But did this project simply come to me like luck? No.
As I'm a practical dreamer --- If I want to reach a star, I'll check a distance and examine a methods to get there. Friends, I make my dream happen on my own abilities. Don’t wait for it. Find it or define it. Also, I'm the dreamer who always takes an action. On net, I saw IWSA's ad and applied to it. I became the successful candidate. ʚ(ˆ◡ˆ)ɞ
In my experience, often preparation meets opportunity.
When I'm not ready, it's time for training. Practice, practice, practice! My daily sketching is both training and genuine art work. Now, I'm working on another project.

Friends, let us enjoy making dream come true. In a big dream, I hope, one day, we do not have any "filter" to discriminate other people such as border line, nationality, race, culture, language etc.
Friends, Happy Painting!


Monday, November 26, 2012

How to Study Other Artists Styles

Hi, Friends, did you have a nice weekend?
I'll chat on "my" strategy, how to learn other artists' techniques. I use  "similarities and differences" to study others. Each artist's has different approaches to create work. Their techniques are, in my view, ultimately, theirs. Thus, it's essential to digest another technique and apply it to myself. Then, it's become mine.  
Below, my study of light, colour and wash, based on David Curtis's work, "An Orkney Dawn."
Regarding "similarities," it's easy to get into favorite watercolourists' work or someone similar to one's own style. Practical and very helpful, because it saves lots of time to learn it. Sometimes, unexpected techniques are found to make a same watercolour effect, which fascinates me so much.  
Learning "differences" is quite challenging and interesting! No idea how to do it until I see a demo. So, it's time consuming, sometimes stressful, even though quite adventurous. Making heeps of messes sometimes does not work well. The worst result, in my view, is that losing confidence or losing "who I am." In short, pros and cons in learning other techniques, all comes to an artist's "identity issue." Below, my FIRST experience, PASTEL work!! 
**A dear friend encouraged me to try a pastel workshop. 
(I know, my hair was too short just after hair cut!) 

 Oh, pastel is not easy. I need more time to conquer "Chalk"!

So, I bear in mind my mentor's advice. The mentor, a very experienced landscape watercolorist, said, "Keep your old style so that you can come back to it when you need. Then, keep challenging something new all the time." The wise mentor knew the importance of a healthy self-esteem for an artist. 
I have to confess, I happily went back to watercolour after the pastel class!

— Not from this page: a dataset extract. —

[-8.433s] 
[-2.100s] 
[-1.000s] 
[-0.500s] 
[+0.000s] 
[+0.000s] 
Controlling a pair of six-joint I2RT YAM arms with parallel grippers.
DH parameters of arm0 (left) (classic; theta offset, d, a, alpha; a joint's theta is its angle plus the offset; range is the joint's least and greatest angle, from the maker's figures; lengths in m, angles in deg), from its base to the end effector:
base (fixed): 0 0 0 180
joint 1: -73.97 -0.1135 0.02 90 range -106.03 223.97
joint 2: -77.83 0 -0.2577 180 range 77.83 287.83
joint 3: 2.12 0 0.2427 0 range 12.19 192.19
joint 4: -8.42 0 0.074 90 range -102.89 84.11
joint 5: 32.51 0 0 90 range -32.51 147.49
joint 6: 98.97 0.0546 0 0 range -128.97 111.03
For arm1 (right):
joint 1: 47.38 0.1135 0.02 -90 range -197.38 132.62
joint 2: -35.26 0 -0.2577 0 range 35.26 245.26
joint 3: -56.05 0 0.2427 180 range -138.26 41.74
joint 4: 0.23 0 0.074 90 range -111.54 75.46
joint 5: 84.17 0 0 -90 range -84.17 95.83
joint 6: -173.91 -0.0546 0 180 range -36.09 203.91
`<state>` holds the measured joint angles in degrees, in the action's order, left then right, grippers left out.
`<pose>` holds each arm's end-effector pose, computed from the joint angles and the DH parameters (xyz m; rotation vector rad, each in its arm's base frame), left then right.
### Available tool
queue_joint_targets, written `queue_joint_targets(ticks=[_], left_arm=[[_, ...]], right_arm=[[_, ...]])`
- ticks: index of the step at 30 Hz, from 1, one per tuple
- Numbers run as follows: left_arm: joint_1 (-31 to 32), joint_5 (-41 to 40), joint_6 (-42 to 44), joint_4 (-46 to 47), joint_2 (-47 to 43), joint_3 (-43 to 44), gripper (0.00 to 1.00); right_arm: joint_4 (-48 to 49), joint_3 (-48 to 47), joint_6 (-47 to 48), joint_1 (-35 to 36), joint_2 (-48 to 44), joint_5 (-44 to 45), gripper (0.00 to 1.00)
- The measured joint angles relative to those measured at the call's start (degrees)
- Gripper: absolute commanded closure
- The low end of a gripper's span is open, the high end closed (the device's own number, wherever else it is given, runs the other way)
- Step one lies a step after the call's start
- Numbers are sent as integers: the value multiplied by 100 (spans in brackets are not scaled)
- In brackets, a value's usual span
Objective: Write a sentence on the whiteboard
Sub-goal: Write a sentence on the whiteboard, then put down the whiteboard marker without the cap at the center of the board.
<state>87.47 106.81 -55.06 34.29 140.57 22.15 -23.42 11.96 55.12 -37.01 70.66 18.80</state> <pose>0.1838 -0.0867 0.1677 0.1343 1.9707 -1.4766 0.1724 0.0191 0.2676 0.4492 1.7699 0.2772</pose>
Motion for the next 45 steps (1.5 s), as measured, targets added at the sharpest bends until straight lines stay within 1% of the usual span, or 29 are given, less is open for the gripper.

Friends, for me, to study other artists' styles is a part of establishing "who I am." Using similarities and differences is effective to learn other techniques. But of course, this is my strategy. Find your own way and work on your style, please!
In addition, we do not need to compare ourselves to others at all.  We're already unique and precious on the earth. I celebrate TONs of messes as "achievements" at the end of a day, because I did my best! This paradox is true. If we accept who we are fully, we begin to change in a better way, naturally. As long as we compel ourselves to change to be someone better, it will not occur. Why? It's an empty effort to be "someone else." When a person accepts herself fully, a person can love herself properly. So, with joy, she begins to change in a better and unique way!
Friends, Happy Painting!! 


Sunday, November 18, 2012

Hidden Talent

Friends, thank you for awaiting a new post. I've finished up the project to advocate the immigrant women in Australia. Very happy! Then, I've got on other publishing projects.
Now, back to the topic, "Hidden Talent."
I'd dedicate this say to you, "Perseverance is a talent."

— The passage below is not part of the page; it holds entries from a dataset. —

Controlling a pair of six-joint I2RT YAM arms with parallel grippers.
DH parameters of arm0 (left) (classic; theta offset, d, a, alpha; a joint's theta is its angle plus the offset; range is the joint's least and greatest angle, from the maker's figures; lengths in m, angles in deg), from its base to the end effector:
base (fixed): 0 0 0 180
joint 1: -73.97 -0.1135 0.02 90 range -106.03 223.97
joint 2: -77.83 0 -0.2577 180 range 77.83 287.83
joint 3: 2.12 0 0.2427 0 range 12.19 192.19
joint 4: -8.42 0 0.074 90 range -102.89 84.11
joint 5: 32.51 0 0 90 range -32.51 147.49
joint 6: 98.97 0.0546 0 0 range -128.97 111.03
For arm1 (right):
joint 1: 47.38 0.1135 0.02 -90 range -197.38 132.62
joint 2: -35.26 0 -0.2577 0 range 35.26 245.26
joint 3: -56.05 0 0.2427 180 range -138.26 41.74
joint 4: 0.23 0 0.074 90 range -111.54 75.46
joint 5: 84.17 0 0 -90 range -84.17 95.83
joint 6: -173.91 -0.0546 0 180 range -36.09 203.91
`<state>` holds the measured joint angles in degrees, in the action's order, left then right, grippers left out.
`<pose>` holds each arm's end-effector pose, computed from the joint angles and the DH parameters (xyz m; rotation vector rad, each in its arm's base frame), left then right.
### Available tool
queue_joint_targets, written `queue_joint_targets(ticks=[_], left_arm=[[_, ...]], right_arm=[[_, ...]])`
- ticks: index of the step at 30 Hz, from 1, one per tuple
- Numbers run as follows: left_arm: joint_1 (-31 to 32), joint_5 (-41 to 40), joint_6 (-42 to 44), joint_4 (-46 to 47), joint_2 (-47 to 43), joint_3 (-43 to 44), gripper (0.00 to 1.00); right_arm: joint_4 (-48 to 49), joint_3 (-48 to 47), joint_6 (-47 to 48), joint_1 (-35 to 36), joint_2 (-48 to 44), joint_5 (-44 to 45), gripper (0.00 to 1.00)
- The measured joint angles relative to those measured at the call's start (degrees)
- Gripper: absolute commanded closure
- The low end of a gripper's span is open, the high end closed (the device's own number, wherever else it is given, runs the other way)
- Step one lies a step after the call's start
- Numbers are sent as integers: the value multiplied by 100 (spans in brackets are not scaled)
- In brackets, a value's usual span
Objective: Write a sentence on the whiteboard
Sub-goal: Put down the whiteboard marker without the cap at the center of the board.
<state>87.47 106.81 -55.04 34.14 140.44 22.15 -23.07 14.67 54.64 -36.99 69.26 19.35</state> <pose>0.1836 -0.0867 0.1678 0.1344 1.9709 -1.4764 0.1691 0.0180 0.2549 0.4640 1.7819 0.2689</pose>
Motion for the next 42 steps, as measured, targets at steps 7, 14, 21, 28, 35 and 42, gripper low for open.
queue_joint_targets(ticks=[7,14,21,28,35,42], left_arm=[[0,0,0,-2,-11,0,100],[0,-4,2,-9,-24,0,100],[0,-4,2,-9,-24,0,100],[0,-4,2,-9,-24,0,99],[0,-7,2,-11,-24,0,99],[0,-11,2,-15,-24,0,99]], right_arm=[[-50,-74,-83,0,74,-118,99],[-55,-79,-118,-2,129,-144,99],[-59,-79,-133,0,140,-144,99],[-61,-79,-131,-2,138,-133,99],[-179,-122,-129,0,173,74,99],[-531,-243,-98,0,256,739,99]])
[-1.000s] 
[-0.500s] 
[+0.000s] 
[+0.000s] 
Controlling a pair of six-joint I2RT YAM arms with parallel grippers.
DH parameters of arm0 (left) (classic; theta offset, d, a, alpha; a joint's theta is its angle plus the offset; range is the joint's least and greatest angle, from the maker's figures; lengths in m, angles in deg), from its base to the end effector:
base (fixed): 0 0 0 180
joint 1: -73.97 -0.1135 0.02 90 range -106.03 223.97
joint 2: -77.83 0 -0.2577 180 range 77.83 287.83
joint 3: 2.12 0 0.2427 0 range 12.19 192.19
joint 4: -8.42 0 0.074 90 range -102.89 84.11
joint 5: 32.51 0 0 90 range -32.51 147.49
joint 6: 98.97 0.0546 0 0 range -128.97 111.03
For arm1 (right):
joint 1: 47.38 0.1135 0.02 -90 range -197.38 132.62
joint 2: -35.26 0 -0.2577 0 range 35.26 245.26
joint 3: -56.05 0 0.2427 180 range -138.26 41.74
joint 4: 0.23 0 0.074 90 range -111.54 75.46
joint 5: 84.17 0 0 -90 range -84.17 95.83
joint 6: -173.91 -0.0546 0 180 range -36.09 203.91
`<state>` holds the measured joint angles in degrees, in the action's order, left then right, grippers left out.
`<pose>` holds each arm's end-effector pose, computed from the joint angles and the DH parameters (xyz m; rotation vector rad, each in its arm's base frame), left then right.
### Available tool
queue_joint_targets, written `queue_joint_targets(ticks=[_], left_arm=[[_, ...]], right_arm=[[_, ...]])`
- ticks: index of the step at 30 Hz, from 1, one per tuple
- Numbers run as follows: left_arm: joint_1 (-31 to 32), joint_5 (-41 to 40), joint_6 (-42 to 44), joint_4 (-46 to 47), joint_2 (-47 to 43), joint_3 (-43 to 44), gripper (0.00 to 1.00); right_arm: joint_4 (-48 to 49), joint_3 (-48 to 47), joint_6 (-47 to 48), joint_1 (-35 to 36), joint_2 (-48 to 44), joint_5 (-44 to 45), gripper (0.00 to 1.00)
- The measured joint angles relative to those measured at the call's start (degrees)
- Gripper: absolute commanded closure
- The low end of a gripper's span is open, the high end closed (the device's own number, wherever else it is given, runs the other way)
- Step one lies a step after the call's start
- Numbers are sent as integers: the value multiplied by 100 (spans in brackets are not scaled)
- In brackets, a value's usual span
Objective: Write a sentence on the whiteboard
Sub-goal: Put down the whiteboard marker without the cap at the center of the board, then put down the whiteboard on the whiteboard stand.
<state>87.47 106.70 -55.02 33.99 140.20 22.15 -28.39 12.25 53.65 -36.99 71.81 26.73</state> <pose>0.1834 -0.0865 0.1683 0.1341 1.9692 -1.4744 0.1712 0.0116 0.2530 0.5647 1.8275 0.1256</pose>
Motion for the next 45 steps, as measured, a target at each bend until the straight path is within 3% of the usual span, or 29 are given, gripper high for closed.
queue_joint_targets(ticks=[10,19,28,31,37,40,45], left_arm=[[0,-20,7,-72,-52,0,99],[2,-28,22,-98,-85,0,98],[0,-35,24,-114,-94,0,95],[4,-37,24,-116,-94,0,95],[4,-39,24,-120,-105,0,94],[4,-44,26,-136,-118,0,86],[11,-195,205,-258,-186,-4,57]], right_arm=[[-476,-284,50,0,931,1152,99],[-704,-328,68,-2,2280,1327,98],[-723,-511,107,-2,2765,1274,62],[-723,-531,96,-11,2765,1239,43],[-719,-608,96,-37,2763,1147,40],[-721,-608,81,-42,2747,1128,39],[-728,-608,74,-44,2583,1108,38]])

Ages ago, a dear friend looking at my piled drawings said, "Sadami, you're a hardwroker. That's a talent." I could not believe her say, as I thought I was a one trick poney or a donkey.
"Sadami, listen. Many people will soon stop drawing and give it up. How many people keep drawing?" ...oh, I see... 
""Stick-to-it" is a talent." Her say encouraged me so much. I nearly overlooked my talent!  I determined to challenge pencil sketching people daily after that friend's say.

Continity is power, even though a few minutes sketch was hard. It often dissaponted me. I wanted to give up, but soon I realized I expected too much too soon. So, --- probably this is my another talent -- I just enjoyed my work results and kept on. I always shared joy with people around watching my drawings. Great fun and joy. Then, I moved onto colour pencils from black and white.
Furthermore, the playing with colours has opened a door to watercolour. Today, I enjoy watercolour sketching of a live model.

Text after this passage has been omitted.